• [TASK TO CARRY OUT] Report every line below that holds the word "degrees".
****
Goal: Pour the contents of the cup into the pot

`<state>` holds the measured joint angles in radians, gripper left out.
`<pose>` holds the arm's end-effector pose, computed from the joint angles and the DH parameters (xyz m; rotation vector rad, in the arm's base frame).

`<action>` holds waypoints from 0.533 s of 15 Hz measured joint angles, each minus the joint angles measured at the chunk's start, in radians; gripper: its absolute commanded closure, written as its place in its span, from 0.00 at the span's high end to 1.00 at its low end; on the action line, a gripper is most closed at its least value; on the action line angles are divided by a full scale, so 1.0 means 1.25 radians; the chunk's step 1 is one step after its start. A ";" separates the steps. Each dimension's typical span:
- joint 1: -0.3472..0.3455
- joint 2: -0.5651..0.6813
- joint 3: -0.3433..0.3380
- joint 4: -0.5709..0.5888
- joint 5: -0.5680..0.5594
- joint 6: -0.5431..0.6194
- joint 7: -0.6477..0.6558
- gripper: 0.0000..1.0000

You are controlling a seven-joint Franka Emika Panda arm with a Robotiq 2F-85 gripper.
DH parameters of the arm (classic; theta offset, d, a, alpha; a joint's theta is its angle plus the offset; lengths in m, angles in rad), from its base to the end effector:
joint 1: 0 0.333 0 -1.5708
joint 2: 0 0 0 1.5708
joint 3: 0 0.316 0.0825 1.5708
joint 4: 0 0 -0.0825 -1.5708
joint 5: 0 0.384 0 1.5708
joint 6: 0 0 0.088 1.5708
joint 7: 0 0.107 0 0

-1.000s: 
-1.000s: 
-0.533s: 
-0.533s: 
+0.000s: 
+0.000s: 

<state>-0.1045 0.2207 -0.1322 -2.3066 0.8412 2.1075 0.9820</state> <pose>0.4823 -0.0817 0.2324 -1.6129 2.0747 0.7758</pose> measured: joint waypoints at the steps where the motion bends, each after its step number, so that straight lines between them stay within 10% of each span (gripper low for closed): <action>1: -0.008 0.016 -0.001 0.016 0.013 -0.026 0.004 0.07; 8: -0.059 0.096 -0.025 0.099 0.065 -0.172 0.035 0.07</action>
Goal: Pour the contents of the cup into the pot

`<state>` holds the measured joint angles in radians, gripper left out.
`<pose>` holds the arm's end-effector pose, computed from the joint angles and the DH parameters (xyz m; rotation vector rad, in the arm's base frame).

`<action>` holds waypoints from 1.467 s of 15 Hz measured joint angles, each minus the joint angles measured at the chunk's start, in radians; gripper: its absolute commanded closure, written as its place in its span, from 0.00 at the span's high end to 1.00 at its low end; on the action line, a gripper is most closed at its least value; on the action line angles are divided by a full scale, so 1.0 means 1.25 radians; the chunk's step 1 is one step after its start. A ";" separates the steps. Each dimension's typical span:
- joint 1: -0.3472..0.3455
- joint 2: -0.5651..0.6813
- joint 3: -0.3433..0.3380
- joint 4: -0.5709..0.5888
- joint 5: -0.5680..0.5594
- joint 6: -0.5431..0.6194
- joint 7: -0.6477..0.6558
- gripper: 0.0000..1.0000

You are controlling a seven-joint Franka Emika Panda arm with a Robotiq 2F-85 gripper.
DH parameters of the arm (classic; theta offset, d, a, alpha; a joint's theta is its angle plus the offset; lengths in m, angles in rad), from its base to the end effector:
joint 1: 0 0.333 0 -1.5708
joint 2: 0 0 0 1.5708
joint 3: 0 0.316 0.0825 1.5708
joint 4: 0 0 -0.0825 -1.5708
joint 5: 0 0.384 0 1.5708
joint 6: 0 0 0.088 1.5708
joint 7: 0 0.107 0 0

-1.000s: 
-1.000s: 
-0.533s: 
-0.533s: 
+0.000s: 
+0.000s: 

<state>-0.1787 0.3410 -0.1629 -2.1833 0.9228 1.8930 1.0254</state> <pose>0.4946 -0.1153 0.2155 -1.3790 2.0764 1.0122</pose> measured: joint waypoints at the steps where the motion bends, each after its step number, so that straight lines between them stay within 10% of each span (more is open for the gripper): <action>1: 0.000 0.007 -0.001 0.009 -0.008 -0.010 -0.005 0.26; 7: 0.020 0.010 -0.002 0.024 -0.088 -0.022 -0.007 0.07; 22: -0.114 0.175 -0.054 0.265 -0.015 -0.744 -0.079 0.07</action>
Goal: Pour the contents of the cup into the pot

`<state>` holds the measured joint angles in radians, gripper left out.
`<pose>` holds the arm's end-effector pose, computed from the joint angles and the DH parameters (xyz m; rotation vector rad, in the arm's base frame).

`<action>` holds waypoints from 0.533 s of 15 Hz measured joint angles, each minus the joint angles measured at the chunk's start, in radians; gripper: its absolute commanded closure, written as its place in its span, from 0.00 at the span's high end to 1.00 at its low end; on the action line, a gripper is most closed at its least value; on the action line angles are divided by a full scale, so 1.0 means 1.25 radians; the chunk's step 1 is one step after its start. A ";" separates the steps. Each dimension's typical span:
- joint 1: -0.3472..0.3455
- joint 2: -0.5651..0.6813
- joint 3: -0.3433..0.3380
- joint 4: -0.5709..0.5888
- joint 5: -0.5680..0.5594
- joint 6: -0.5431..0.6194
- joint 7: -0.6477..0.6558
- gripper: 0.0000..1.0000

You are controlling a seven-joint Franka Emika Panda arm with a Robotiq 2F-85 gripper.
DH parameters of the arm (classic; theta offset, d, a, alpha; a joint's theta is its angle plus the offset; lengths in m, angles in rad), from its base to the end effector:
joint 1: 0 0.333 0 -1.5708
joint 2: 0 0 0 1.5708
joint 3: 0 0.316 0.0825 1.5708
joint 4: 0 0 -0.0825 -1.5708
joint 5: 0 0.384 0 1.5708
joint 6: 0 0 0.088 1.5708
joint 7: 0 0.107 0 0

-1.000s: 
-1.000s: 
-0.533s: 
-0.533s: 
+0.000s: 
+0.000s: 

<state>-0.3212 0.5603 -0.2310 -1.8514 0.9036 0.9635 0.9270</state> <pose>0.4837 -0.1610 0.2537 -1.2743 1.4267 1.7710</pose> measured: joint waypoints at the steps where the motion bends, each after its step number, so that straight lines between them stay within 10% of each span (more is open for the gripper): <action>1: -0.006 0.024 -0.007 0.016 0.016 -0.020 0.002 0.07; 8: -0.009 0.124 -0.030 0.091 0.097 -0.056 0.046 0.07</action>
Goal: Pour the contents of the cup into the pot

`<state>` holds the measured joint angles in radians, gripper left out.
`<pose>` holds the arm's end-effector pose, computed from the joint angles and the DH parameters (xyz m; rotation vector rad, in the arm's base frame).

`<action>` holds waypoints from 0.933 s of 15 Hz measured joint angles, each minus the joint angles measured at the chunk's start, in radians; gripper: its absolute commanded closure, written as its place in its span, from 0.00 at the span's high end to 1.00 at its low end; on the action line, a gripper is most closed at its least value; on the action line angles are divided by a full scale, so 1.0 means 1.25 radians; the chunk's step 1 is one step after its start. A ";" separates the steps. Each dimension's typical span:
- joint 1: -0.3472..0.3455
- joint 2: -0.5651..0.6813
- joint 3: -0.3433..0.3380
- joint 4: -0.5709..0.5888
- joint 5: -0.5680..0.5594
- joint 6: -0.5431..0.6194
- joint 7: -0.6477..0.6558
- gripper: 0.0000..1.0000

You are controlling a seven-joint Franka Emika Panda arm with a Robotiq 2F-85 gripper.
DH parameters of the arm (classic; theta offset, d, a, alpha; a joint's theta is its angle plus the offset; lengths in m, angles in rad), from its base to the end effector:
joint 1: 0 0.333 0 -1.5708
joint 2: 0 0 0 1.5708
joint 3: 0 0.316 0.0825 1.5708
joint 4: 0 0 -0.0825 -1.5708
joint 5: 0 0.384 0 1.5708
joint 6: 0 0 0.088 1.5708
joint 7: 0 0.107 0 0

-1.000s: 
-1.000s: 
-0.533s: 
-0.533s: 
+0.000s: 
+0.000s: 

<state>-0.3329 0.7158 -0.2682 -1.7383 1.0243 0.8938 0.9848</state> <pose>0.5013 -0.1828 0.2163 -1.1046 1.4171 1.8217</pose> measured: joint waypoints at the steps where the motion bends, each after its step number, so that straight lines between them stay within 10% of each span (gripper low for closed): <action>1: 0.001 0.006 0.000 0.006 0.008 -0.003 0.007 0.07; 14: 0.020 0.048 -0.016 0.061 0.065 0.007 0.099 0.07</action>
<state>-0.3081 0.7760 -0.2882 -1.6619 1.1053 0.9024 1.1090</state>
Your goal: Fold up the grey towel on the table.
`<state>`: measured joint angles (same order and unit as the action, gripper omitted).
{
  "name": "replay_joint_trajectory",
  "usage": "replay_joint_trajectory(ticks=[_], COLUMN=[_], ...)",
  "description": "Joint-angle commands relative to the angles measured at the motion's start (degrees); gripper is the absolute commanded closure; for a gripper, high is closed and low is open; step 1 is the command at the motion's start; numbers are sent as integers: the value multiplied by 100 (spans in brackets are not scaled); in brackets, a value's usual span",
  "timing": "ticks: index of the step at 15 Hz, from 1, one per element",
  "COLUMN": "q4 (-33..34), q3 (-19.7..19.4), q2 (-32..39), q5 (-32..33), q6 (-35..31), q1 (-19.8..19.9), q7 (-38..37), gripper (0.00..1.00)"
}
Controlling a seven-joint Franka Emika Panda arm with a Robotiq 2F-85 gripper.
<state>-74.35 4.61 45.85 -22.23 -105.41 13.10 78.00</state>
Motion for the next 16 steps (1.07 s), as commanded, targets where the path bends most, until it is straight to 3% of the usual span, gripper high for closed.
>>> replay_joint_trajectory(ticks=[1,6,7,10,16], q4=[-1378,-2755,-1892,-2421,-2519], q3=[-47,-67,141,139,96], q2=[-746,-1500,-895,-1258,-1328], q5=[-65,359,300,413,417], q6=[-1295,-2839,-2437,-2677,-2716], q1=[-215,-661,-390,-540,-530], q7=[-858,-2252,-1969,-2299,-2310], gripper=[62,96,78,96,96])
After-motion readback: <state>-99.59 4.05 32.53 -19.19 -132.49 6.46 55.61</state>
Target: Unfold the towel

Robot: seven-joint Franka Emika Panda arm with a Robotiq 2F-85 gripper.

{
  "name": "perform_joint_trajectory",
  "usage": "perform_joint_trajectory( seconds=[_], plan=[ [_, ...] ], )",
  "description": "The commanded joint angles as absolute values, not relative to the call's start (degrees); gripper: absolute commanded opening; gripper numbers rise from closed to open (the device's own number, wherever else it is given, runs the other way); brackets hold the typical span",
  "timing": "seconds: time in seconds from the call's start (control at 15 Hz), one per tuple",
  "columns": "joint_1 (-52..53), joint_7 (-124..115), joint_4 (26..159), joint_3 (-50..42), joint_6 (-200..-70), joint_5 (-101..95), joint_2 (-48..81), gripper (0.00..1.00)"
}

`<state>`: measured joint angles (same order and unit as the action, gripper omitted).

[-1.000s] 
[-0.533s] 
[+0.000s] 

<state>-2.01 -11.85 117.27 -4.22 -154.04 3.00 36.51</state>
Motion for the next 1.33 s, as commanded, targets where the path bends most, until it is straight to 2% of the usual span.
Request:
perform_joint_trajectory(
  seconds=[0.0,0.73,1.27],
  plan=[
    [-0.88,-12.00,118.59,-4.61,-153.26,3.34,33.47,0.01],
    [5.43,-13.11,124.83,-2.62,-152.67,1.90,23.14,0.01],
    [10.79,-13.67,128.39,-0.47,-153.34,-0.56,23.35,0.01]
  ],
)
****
• [EXERCISE RESPONSE]
  "description": "Joint-angle commands relative to the angles measured at the motion's start (degrees); gripper is the absolute commanded closure; for a gripper, high is closed and low is open; step 1 is the command at the motion's start; numbers are sent as integers: the value multiplied by 100 (spans in brackets are not scaled); in brackets, a value's usual span",
  "description": "The commanded joint angles as absolute values, not relative to the call's start (degrees); gripper: absolute commanded opening; gripper numbers rise from closed to open (the device's own number, wherever else it is given, runs the other way); brackets hold the typical span",

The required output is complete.